Saturday, August 2, 2014

Depressing 21st Birthday

I need to say first and foremost that this post is NOT written to any of my family. I actually was writing songs on the guitar and started a different train of thought, which turned into a letter to all of my peers.
     When you turned 16, I told you to go out and live like a 16-year-old should live. I told you to stop worrying about me (still being 15) and feel free to date and drive and do all the fun things a sophomore in high school should do.
     When you won state or defeated a ruthless opponent, I cheered. I lifted you up and helped you feel like you were on top of the world.

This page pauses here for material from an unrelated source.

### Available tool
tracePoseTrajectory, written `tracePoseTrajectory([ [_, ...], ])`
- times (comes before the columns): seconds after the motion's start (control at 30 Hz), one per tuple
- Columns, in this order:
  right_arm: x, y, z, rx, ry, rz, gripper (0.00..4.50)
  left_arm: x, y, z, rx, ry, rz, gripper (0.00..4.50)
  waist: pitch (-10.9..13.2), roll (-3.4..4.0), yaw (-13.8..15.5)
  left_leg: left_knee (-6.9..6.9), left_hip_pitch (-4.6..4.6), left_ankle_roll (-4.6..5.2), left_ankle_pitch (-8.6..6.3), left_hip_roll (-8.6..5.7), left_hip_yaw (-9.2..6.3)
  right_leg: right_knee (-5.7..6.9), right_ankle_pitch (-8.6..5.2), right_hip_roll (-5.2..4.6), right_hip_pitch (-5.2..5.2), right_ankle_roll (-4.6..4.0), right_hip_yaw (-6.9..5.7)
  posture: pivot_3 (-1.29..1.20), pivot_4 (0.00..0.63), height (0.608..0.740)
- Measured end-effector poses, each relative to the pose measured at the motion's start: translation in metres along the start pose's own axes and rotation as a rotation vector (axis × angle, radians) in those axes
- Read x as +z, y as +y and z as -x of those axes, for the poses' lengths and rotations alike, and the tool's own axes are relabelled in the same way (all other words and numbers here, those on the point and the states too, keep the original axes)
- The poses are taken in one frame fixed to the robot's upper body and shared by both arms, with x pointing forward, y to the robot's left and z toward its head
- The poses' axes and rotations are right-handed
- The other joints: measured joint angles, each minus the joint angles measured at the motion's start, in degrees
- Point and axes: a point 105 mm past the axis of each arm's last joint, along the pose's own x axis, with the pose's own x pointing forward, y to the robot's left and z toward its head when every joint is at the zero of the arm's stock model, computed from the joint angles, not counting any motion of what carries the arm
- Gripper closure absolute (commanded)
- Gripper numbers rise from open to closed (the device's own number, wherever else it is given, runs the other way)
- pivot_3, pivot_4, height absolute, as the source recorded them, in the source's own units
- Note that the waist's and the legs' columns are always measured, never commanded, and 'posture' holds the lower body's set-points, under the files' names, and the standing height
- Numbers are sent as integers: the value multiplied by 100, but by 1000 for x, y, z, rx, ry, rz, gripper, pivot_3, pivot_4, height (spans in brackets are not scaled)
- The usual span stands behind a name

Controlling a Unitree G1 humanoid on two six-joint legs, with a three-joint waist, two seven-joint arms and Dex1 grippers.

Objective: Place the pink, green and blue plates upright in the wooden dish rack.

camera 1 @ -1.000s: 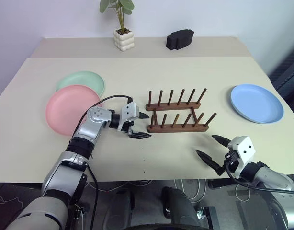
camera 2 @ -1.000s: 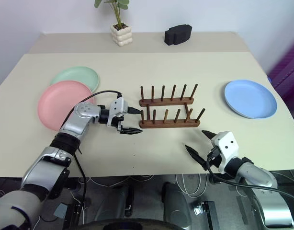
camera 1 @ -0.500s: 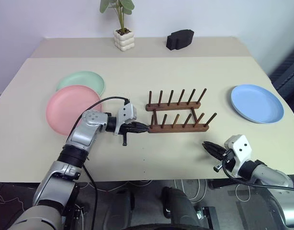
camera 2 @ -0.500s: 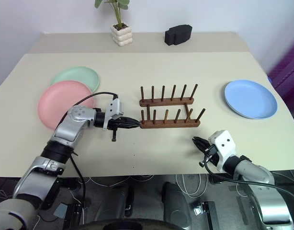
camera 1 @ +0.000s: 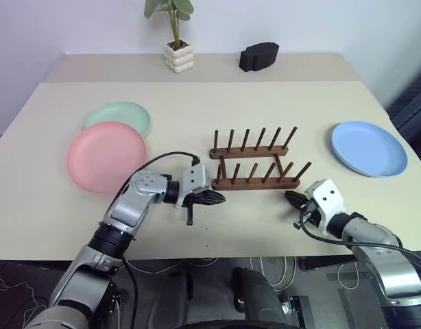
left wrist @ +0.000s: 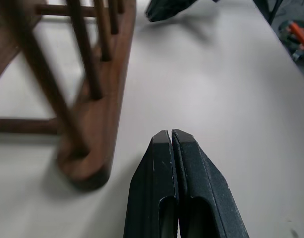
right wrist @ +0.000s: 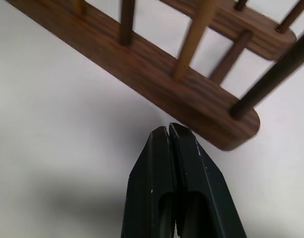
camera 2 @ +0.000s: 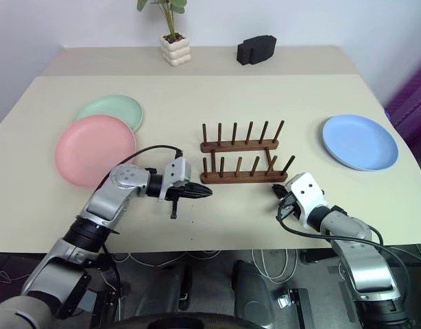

     When you turned 18, I snuck balloons throughout your yard, with your positive traits inside each. I encouraged you to live life as a new adult.
    When you entered your senior year of high school, I told you I'd always be there, even though I would be living on a University campus. I told you I'd show you the ropes when you came walking through college. I was there for all of your big moments.
     I convinced you that this life was worth it, no matter how bad it got. I stopped you from doing things you would have regretted. I prevented you from taking your own life.
    When your parents got divorced, I stood by you through every step of the way. I hung out with you all day, every single day.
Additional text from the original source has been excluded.